US Secretary of State Rex Tillerson said Sunday his diplomatic efforts will continue as long as they possibly can despite the saber-rattling on both sides of the Pacific.

“Those diplomatic efforts will continue until the first bomb drops,” Tillerson said on CNN’s “State of the Union.”

Tillerson’s comments came a day before the latest US-South Korea military exercises off the Korean Peninsula, which Pyongyang claims are rehearsals for a US-led invasion. The US says the drills are defensive in nature.

Tillerson said prioritizing diplomacy to try to curb North Korea’s nuclear ambitions is President Donald Trump’s preferred avenue. Despite a statement on Twitter that suggested diplomacy won’t work, the President wants to avoid violence, Tillerson said.

“The President has also made clear to me that he wants this solved diplomatically,” Tillerson said. “He is not seeking to go to war.”

Several weeks ago, Tillerson announced from Beijing that he had direct lines of communication with North Korea and was seeking to cool tensions between North Korea and the United States.

Shortly after Tillerson’s comments, Trump took to Twitter to say he thought Tillerson was “wasting his time” trying to negotiate with North Korea.

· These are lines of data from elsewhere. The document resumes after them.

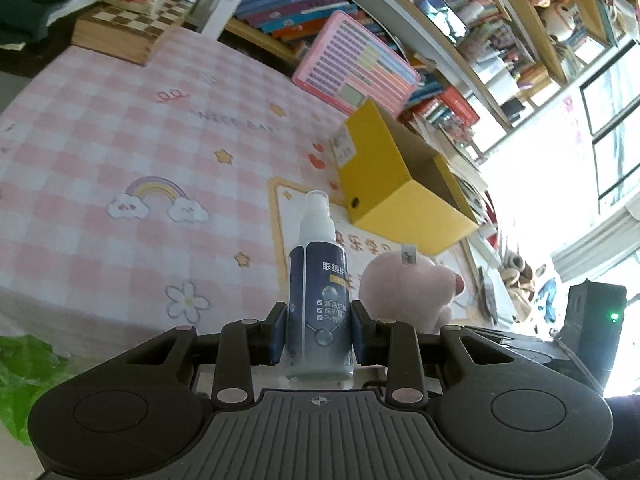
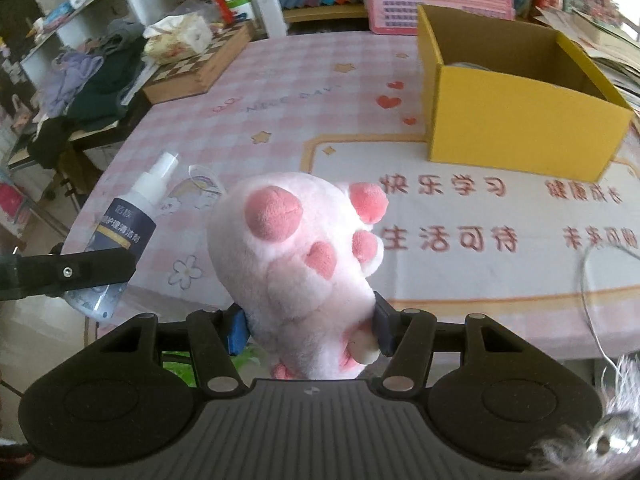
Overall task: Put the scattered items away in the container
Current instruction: 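Lift and carry the spray bottle and pink plush over the yellow box with both tools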
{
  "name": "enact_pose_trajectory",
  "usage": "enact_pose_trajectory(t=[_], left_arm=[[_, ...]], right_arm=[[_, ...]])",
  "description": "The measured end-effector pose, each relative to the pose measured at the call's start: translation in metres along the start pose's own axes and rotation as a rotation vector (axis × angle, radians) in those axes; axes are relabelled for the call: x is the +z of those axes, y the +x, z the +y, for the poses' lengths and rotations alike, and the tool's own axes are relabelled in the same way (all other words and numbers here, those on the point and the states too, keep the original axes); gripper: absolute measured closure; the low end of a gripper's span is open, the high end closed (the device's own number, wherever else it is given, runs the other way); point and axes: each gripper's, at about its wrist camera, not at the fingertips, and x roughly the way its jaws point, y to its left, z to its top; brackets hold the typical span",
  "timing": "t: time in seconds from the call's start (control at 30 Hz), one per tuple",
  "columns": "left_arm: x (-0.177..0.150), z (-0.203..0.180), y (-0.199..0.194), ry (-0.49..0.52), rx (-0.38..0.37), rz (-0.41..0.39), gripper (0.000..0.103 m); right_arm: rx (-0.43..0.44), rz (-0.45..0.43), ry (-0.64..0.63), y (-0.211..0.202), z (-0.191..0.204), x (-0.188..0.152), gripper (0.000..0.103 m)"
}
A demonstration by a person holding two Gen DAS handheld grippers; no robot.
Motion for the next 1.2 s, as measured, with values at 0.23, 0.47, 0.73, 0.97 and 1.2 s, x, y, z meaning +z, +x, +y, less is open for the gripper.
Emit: enact_pose_trajectory(t=[0.23,0.47,0.73,0.97,1.2], left_arm=[[-0.007,-0.007,0.003,0.008,-0.035,0.025,0.072],[-0.014,-0.018,0.011,0.034,-0.079,0.052,0.072],[-0.014,-0.030,0.025,0.039,-0.110,0.081,0.072],[-0.010,-0.049,0.045,0.080,-0.134,0.121,0.072],[-0.008,-0.069,0.068,0.115,-0.156,0.161,0.072]], right_arm=[[-0.049,-0.005,0.022,-0.014,-0.007,-0.015,0.047],[-0.098,0.005,0.053,-0.025,-0.020,-0.026,0.047],[-0.129,0.008,0.084,-0.033,-0.035,-0.031,0.047],[-0.159,-0.005,0.130,-0.041,-0.058,-0.034,0.047],[-0.183,-0.010,0.176,-0.047,-0.083,-0.037,0.047]])
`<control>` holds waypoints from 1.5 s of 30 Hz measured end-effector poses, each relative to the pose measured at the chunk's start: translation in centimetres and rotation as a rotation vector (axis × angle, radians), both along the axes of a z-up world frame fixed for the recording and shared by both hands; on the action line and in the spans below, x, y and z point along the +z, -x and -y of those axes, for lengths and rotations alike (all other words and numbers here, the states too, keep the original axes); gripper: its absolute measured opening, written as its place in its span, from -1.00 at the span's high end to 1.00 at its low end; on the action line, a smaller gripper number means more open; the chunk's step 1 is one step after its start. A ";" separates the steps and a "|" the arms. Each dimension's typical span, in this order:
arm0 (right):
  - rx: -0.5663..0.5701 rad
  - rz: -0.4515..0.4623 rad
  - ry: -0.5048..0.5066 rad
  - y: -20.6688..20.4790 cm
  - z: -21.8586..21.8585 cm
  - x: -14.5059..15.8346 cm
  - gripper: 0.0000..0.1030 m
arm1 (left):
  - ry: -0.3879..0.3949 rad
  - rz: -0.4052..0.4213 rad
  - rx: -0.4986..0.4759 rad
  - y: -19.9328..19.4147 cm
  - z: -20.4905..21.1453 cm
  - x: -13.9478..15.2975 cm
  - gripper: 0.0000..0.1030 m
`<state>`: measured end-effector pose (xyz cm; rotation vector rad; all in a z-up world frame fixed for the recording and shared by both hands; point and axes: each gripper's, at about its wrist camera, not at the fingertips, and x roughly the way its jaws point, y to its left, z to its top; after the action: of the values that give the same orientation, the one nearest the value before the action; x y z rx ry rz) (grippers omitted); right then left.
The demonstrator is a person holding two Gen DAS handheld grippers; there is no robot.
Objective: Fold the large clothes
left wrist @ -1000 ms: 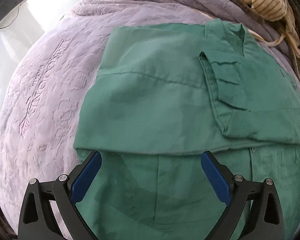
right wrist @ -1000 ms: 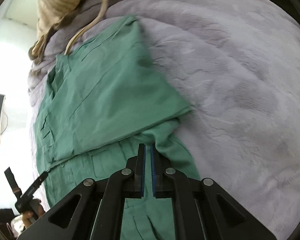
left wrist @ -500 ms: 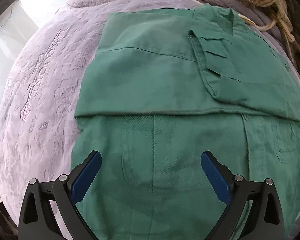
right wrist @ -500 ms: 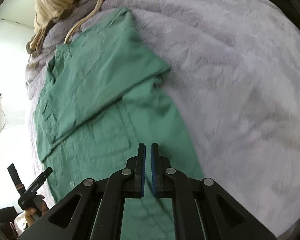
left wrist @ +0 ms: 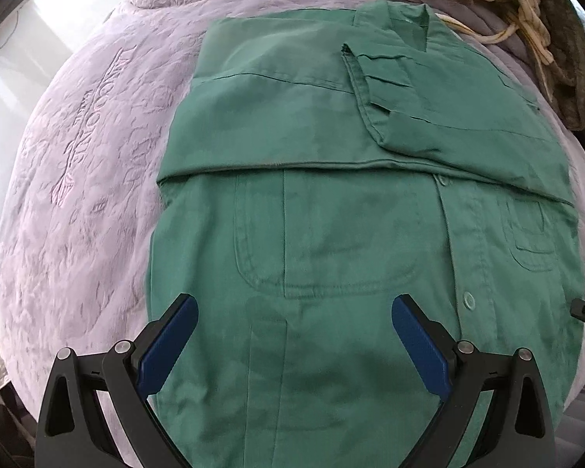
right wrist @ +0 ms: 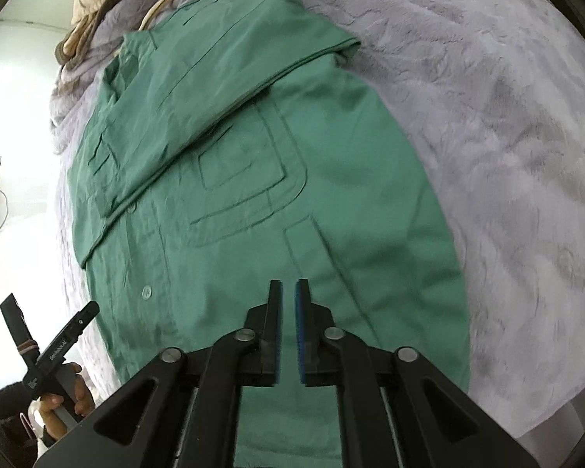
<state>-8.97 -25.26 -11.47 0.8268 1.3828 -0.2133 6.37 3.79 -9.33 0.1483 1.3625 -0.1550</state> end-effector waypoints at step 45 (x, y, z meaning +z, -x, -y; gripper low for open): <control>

Tensions have ratcheted up between the two nations as North Korea continues to develop and threaten the use of its nuclear weapons and long-range missiles, and Trump has threatened to “totally destroy” the isolated nation.

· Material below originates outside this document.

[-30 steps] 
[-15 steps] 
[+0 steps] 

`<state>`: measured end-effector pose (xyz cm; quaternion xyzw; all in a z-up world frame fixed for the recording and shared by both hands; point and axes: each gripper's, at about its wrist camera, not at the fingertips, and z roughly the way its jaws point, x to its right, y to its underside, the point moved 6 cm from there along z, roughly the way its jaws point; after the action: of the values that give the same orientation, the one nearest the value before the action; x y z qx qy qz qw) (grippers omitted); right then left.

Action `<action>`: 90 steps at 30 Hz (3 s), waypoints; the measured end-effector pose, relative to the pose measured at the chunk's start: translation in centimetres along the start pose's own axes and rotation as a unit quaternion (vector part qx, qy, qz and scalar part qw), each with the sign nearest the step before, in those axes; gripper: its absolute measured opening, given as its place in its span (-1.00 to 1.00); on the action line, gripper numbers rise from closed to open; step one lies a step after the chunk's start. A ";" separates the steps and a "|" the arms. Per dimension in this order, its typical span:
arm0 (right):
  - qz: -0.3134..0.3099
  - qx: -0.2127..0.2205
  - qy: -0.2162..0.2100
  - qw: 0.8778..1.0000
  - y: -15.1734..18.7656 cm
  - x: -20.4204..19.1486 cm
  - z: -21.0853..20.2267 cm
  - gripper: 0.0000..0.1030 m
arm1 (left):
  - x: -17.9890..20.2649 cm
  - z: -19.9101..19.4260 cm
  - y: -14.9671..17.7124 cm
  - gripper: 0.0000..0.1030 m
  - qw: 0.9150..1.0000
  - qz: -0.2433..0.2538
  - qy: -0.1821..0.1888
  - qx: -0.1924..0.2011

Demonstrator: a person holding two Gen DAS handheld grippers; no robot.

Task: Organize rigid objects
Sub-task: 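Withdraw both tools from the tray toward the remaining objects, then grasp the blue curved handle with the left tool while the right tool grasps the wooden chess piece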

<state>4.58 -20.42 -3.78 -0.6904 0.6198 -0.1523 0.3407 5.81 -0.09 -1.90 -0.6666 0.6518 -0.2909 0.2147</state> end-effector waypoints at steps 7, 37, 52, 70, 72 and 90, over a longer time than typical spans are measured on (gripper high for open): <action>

Asked if Trump’s tweets undermined his diplomatic efforts, Tillerson said connections between US and Chinese leaders were close and that the Chinese “are not confused in any way” about US policy toward North Korea.

As for Trump’s tweets themselves, Tillerson said the President made the statements he did to try to “motivate action.”

Drills set to begin

North Korea renewed their threats to launch missiles into the waters around the US territory of Guam on Friday, in advance Monday’s US-South Korea drills.

The joint naval drills will last for 10 days in the waters of South Korea, according to a US statement, and feature a US aircraft carrier and two guided-missile destroyers.

On Friday, North Korea state media KCNA said “reckless moves” by the United States would force the rogue state to “take counteractions.”

“The US military action hardens our determination that the US should be tamed with fire and lets us take our hand closer to the ‘trigger’ for taking the toughest countermeasure,” the KCNA report quoted Kim Kwang Hak, a researcher at the Institute for American Studies of the North Korean Foreign Ministry, as saying.

The harsh rhetoric continued on Sunday, with a commentary in state newspaper Rodong Sinmun calling President Trump a “war merchant and stranger of peace.”

North Korea had previously threatened to fire missiles close to Guam in August, further inflaming tensions between Pyongyang and the Trump administration.

CORRECTION: This story has been updated to reflect that military exercises are between the US and South Korea.